It’s been touted as a miracle “insurance” — but some experts say blood banking might not be definitely worth the time and cash.
Drew Barrymore recently revealed that she saved blood from each of her daughters’ umbilical cords with the intention to salvage their stem cells after being told by her doctor that it could potentially be a lifesaver for her own children.
“It could have an effect on your loved ones and even in some cases it could save your child’s life,” she said in a clip from “The Drew Barrymore Show” that was shared last week.
Cord banking entails storing the blood from the umbilical cord so it may well be used later to treat diseases, with many storage firms likening it to a “biological insurance policy” — just in case anything happens later in life that the dear cells are needed for.
Stem cells collected from an umbilical cord — versus bone marrow — are particularly useful, as they will work even when among the proteins don’t match, meaning more people can use them, in addition to profit from a shorter processing time.
In line with Dr. Christine Sterling, an OB/GYN and spokesperson for stem storage company Cord Blood Registry (CBR) — which sponsored the segment on Barrymore’s show — the umbilical cord is a wealthy source of stem cells with the potential to act like a “body’s own personal repair kit.”
Nonetheless, each the American Academy of Pediatrics and the American Medical Association say the potential advantages of storing umbilical cord blood as “insurance” are outweighed by the high cost of storing blood that will never be used.
Initial collection and processing alone could cost as much as $3,000, based on a 2022 Forbes story and, after that, annual storage fees could reach $1,300 — or more.
Stem cells could be utilized to treat certain conditions — comparable to some blood and immune disorders — and scientists have long hypothesized their use in therapies to treat spinal cord injuries, some types of cancer and even neurodegenerative diseases comparable to Alzheimer’s and Huntington’s disease.
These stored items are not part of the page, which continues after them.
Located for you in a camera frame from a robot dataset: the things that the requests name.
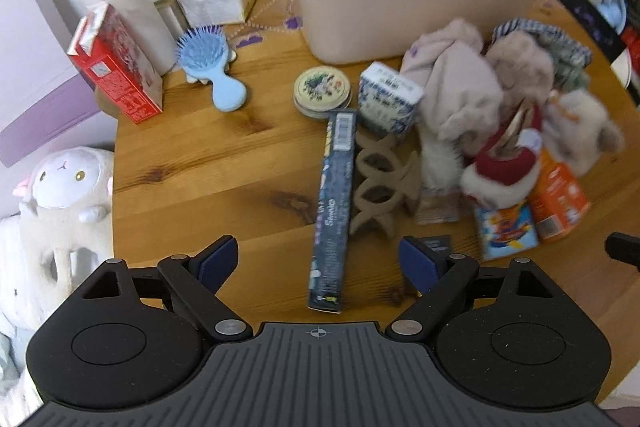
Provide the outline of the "small black box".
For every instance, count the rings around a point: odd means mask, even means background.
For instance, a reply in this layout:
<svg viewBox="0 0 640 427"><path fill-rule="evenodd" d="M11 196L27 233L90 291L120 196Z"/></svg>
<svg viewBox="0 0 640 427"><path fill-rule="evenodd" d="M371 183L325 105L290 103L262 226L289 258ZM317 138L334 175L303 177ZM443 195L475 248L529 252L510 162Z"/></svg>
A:
<svg viewBox="0 0 640 427"><path fill-rule="evenodd" d="M420 237L419 241L436 254L448 256L452 253L451 237L449 235Z"/></svg>

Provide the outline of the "colorful cartoon snack pack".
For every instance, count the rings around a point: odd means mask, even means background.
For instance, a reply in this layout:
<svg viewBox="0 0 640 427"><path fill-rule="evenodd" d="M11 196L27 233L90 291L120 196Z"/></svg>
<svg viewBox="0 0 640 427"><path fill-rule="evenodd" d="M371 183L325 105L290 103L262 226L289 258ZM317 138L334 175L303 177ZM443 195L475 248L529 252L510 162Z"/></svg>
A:
<svg viewBox="0 0 640 427"><path fill-rule="evenodd" d="M474 217L484 261L520 255L538 246L534 220L526 204L494 210L476 205Z"/></svg>

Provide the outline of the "hello kitty red plush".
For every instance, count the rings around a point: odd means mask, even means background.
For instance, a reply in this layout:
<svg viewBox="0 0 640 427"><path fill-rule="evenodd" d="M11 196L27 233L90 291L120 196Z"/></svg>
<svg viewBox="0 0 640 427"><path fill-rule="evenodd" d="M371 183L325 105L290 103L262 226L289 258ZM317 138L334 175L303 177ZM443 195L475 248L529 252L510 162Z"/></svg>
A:
<svg viewBox="0 0 640 427"><path fill-rule="evenodd" d="M491 135L462 173L462 193L487 209L524 202L540 173L541 109L521 101L511 119Z"/></svg>

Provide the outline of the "long dark blue box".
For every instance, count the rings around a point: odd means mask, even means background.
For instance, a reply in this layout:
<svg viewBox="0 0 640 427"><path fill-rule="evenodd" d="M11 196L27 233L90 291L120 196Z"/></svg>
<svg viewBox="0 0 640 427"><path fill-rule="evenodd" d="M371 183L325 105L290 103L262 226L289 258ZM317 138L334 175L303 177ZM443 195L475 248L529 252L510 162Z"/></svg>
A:
<svg viewBox="0 0 640 427"><path fill-rule="evenodd" d="M308 283L308 308L320 312L342 311L356 130L357 113L353 109L330 113Z"/></svg>

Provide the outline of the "white fluffy plush toy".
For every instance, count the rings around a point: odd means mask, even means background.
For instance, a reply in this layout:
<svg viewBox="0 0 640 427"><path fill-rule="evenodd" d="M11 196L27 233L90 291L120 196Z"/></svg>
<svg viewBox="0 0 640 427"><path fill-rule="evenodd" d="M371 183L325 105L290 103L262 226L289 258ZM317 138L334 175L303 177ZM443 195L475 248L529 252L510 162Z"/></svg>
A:
<svg viewBox="0 0 640 427"><path fill-rule="evenodd" d="M550 155L580 178L602 154L625 146L622 130L589 91L554 94L542 110L542 141Z"/></svg>

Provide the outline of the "blue white patterned small box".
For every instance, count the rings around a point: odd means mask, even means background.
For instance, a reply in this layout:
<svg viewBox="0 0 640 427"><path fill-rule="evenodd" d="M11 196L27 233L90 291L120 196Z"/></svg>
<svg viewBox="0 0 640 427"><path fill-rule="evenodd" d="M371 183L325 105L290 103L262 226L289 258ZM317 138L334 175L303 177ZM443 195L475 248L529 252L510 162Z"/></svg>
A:
<svg viewBox="0 0 640 427"><path fill-rule="evenodd" d="M373 133L403 138L413 125L423 88L381 62L371 63L358 84L358 119Z"/></svg>

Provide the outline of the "pink beige cloth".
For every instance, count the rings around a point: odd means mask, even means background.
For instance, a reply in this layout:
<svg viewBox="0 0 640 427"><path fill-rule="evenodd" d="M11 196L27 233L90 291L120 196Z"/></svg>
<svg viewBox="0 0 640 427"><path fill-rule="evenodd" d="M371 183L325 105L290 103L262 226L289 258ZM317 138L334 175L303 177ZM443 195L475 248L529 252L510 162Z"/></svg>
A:
<svg viewBox="0 0 640 427"><path fill-rule="evenodd" d="M480 31L463 18L422 35L406 51L400 75L423 88L420 117L440 141L473 157L499 127L503 91L482 55Z"/></svg>
<svg viewBox="0 0 640 427"><path fill-rule="evenodd" d="M499 38L485 54L500 83L501 110L509 112L530 98L547 102L554 81L551 55L527 32L516 30Z"/></svg>

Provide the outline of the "green checkered cloth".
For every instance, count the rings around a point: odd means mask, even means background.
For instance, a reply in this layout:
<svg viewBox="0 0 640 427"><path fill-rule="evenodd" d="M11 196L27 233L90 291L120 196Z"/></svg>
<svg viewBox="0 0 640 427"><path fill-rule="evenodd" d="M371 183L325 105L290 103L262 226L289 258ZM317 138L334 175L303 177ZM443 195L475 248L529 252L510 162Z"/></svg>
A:
<svg viewBox="0 0 640 427"><path fill-rule="evenodd" d="M586 67L591 62L590 52L562 48L562 46L549 46L554 66L553 86L562 92L570 92L580 89L588 89L590 77L586 73Z"/></svg>

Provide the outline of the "blue checkered cloth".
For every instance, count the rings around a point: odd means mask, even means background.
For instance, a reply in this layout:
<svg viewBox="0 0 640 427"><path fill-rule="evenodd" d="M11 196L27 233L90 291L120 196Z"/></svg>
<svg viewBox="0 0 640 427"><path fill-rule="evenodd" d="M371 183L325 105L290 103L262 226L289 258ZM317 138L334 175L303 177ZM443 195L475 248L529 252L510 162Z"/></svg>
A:
<svg viewBox="0 0 640 427"><path fill-rule="evenodd" d="M548 51L557 62L586 68L592 61L591 50L573 39L565 30L530 18L517 17L496 26L492 31L492 41L513 31L523 31L532 36L538 46Z"/></svg>

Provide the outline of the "white sheep plush toy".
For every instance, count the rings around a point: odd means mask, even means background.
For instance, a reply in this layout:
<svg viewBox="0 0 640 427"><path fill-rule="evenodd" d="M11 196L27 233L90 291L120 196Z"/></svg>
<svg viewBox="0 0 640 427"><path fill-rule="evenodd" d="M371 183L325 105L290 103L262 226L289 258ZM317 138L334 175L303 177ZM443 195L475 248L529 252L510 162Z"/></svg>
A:
<svg viewBox="0 0 640 427"><path fill-rule="evenodd" d="M58 306L113 254L114 153L78 146L43 158L1 221L1 424L42 404L26 348Z"/></svg>

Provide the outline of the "round decorated tin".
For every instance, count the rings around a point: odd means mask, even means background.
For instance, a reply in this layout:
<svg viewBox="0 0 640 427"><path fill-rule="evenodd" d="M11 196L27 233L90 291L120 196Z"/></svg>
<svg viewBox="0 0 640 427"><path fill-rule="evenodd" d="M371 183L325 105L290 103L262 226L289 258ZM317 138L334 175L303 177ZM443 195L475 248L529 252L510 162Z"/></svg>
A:
<svg viewBox="0 0 640 427"><path fill-rule="evenodd" d="M332 110L349 106L352 85L348 77L331 66L316 66L304 70L293 88L295 107L312 119L326 119Z"/></svg>

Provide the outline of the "blue hair brush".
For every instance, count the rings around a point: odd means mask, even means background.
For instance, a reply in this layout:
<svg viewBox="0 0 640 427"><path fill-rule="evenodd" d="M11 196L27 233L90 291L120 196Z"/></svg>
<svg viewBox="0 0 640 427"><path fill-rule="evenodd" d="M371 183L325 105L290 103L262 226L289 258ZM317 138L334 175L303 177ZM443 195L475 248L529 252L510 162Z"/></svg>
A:
<svg viewBox="0 0 640 427"><path fill-rule="evenodd" d="M212 84L212 100L224 113L240 109L247 96L244 84L226 73L230 48L221 26L188 29L178 40L177 63L186 75Z"/></svg>

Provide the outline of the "lilac headboard panel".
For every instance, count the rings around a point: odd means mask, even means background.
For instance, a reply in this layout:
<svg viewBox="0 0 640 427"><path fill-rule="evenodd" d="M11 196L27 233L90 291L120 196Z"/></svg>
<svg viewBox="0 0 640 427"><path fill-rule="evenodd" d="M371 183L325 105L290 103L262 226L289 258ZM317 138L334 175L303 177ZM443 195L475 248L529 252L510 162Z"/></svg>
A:
<svg viewBox="0 0 640 427"><path fill-rule="evenodd" d="M70 30L53 0L1 0L1 162L48 146L115 141L90 82L66 55Z"/></svg>

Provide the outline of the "red carton box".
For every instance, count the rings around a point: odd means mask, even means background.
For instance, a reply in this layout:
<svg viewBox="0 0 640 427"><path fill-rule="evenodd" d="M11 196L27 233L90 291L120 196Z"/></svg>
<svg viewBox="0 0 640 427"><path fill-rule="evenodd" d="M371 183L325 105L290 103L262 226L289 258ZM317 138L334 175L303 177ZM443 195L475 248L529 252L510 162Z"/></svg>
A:
<svg viewBox="0 0 640 427"><path fill-rule="evenodd" d="M135 124L163 112L163 79L110 4L79 21L67 55Z"/></svg>

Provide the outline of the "small yellow green box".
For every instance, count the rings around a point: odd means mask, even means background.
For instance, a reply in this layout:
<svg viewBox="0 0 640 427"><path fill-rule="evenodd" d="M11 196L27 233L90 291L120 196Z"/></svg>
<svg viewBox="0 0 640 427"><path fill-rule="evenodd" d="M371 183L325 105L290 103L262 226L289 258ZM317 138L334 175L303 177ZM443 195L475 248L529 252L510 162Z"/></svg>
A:
<svg viewBox="0 0 640 427"><path fill-rule="evenodd" d="M167 26L169 32L178 40L189 28L189 23L184 16L177 0L156 0L154 5L160 13L160 17Z"/></svg>

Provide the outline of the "purple floral table mat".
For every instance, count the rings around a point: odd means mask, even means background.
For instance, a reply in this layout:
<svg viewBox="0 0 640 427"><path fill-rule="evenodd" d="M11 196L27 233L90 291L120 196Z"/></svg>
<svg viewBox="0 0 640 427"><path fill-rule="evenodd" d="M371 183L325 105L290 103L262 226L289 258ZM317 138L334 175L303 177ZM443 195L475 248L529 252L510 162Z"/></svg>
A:
<svg viewBox="0 0 640 427"><path fill-rule="evenodd" d="M303 27L292 0L256 0L247 19L224 26L232 49L261 44L269 37L295 34Z"/></svg>
Nonetheless, a report published in Stem Cell Research & Therapy on May 4 emphasized that those types of treatments aren’t yet approved, warning consumers about spending money for the therapies and urging regulators to pause the sale of those products until they could be tested in clinical trials.
The Food and Drug Administration has approved stem cell therapies to treat immune system disorders like leukemia, lymphoma and sickle cell disease.
Some clinics, though, have been promoting stem cell therapies to treat conditions comparable to Parkinson’s disease and hair loss and as anti-aging treatments — with little evidence of safety and efficacy.
If the stem cells are used, they’re more more likely to go to a sibling than the person from whom they were taken, based on a cautionary 2022 article in The Atlantic.
Nonetheless, some families still keep the cells in case more treatments should develop into available in the long run.